After Ben Shapiro speech, student gov mulls change to campus speaker rules
Under the proposed amendment, USC students could petition for funding to be revoked for speakers.
The new policy could use the Southern Poverty Law Center (SPLC) as a standard for measuring hate speech.
After conservative author Ben Shapiro spoke at the University of Southern California, USC's student government mulled a change to its campus speaker rules.
Three months after a Ben Shapiro event, the undergraduate student government at the University of Southern California considered an amendment to the selection process for speakers.
USC student Sen. Meagan Lane and Senate Aide Adenike Makinde authored the amendment, which was proposed on Jan. 15 and discussed at USC’s Jan. 22 student government meeting. Shapiro, who is cited in the bill’s “justification” part, spoke at the university Oct. 4. The amendment “provides a process for petitioning to rescind USG funding for special guest(s), while defining criteria for those who are subject to scrutiny."
There are seven justifications outlined in the amendment proposal.
“Ben Shapiro’s campus appearance incited undue violence on the day of his presentation; student protest of his presence prior to the event had no official outlet for review,” the first justification reads.
Further justifications claim that "proposed guests are not subject by any official USG branch to review” and “there is no precedent for administrative intervention for guests…[who] pose a threat to individual students.”
At the Jan. 22 student government meeting, the amendment received pushback during the public comment period. Five speakers indicated their disapproval, starting with the university’s Young Americans for Freedom chapter chairman Max Brandon who sarcastically admitted, “I can tell the excitement about my being here again.” Brandon later wrote in the New Guard that “such legislation denies to all students the access to intellectual diversity that is paramount to a well-rounded higher education.”
“I’ll be the first to disagree with Ben Shapiro's stances,” USC senior student Josh (last name not in minutes) said at the student government meeting. “But I went to his event with an open mind….no one got hurt. Even if we enslate [sic] ourselves from viewpoints we don’t like, you’re doing a disservice by keeping people from hearing him.”
Under the new amendment, approval for funding would be necessary for a guest who is “projected to draw attendance of 100 people or more, poses a threat to student safety, or requires substantial security." After approval, a public notice would be issued to start the ten business day petition period during which students can urge the student government to revoke funding for the speaker.
“Persons who have accepted endorsements from hate organizations (groups designated by SPLC, for example)” is the first ground for petition listed. “Persons who have publicly supported members of hate organizations” and “persons on record as having publicly incited, supported, or explicitly encouraged violence or harassment” are also grounds for petition.
Yuli and Adam (no last names provided), both students who spoke at the public comment section of the USG Jan. 22 meeting, criticized the use of the Southern Poverty Law Center (SPLC) as a standard for measuring hate.

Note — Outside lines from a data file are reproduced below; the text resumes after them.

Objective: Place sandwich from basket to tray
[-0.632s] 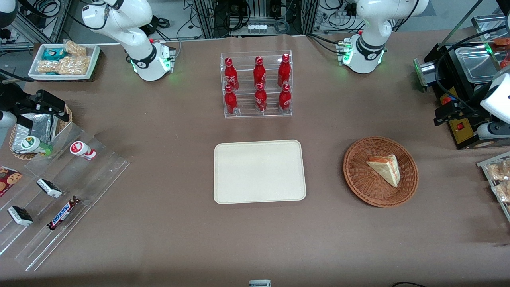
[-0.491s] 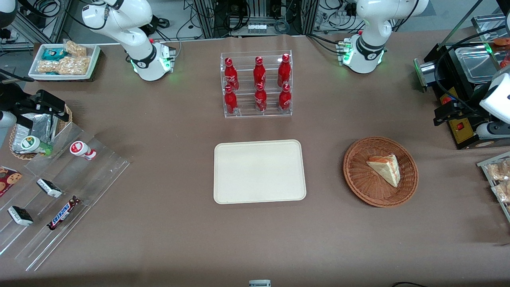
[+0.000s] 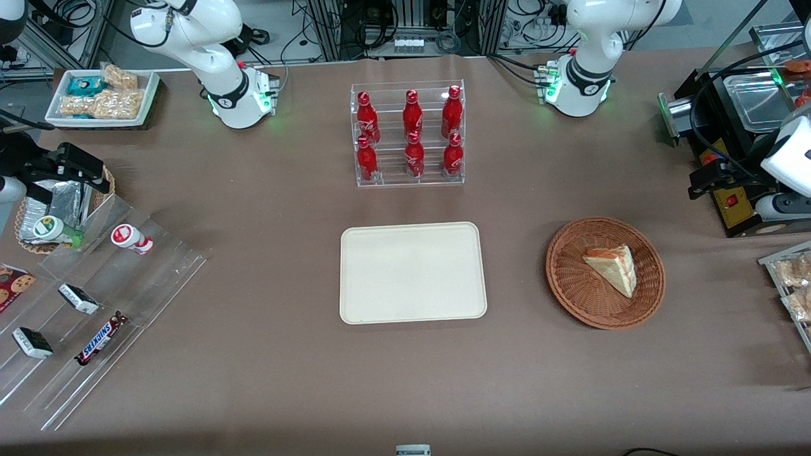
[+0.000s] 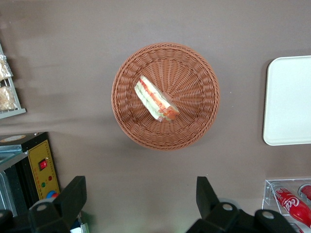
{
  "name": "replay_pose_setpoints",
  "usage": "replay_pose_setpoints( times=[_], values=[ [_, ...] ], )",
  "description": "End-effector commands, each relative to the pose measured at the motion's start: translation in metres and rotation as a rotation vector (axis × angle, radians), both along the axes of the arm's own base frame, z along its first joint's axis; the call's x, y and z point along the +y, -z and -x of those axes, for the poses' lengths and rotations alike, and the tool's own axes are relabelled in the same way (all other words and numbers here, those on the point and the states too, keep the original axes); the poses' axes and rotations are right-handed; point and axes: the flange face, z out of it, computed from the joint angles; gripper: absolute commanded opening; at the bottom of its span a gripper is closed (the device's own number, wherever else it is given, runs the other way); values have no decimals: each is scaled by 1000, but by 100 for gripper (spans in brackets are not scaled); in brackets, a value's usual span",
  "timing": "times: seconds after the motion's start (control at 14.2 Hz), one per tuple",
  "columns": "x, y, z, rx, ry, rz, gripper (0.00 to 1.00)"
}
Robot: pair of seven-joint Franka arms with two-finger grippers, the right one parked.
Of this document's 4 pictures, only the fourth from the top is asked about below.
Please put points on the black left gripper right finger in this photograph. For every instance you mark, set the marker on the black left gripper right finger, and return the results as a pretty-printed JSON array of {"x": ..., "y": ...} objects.
[{"x": 213, "y": 216}]

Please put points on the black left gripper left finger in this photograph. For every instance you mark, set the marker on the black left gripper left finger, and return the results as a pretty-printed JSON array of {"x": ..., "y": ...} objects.
[{"x": 60, "y": 213}]

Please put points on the triangle sandwich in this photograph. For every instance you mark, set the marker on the triangle sandwich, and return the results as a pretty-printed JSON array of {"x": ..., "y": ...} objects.
[{"x": 155, "y": 99}]

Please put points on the beige plastic tray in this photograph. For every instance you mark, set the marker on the beige plastic tray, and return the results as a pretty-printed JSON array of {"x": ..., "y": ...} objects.
[{"x": 289, "y": 102}]

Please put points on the round brown wicker basket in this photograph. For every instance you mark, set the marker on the round brown wicker basket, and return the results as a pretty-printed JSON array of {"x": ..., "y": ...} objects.
[{"x": 194, "y": 80}]

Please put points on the clear acrylic bottle rack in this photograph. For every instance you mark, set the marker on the clear acrylic bottle rack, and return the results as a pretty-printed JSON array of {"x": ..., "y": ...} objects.
[{"x": 269, "y": 194}]

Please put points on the black food warmer machine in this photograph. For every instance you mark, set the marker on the black food warmer machine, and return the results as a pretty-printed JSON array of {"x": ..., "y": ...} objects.
[{"x": 43, "y": 150}]

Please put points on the red cola bottle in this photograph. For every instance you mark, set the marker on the red cola bottle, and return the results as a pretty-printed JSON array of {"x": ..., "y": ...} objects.
[
  {"x": 291, "y": 206},
  {"x": 306, "y": 191}
]

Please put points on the clear bag of snacks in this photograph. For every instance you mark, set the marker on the clear bag of snacks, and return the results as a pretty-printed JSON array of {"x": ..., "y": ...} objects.
[
  {"x": 4, "y": 69},
  {"x": 6, "y": 98}
]

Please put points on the red rocker switch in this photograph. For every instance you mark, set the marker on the red rocker switch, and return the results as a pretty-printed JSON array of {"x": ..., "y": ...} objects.
[{"x": 43, "y": 165}]

“SPLC has called a Somali refugee a member of a hate group,” Yuli said. “If you’re going to use the [SPLC] as a barometer, you fall into this risk.”
“I do not believe the Southern Poverty Law Center is a good arbiter,” Adam said, before calling out the student government. “This proposal is obviously a reaction to Ben Shapiro coming to campus.”
Petitioners, who need the endorsement of “at least two student senators; the leadership of three separate cultural assembles; or the presiding [Chief Diversity Officer],” must present two or more pieces of evidence.
“Examples of violent, disorderly, or malicious public content including...videos, written publications, public speeches, or interviews,” are all eligible pieces of evidence.
USC’s undergraduate student government has previously commented on issues pertaining to speech at the school.
“To normalize and protect extremist hate speech, to assert that the university 'cannot punish students for exercising their constitutional right to free speech' when that speech threatens the safety and security of our Trojan family is yet another ...example[s] of administrative officials betraying the trust of the student body,” the group said in a Sep. 17 statement.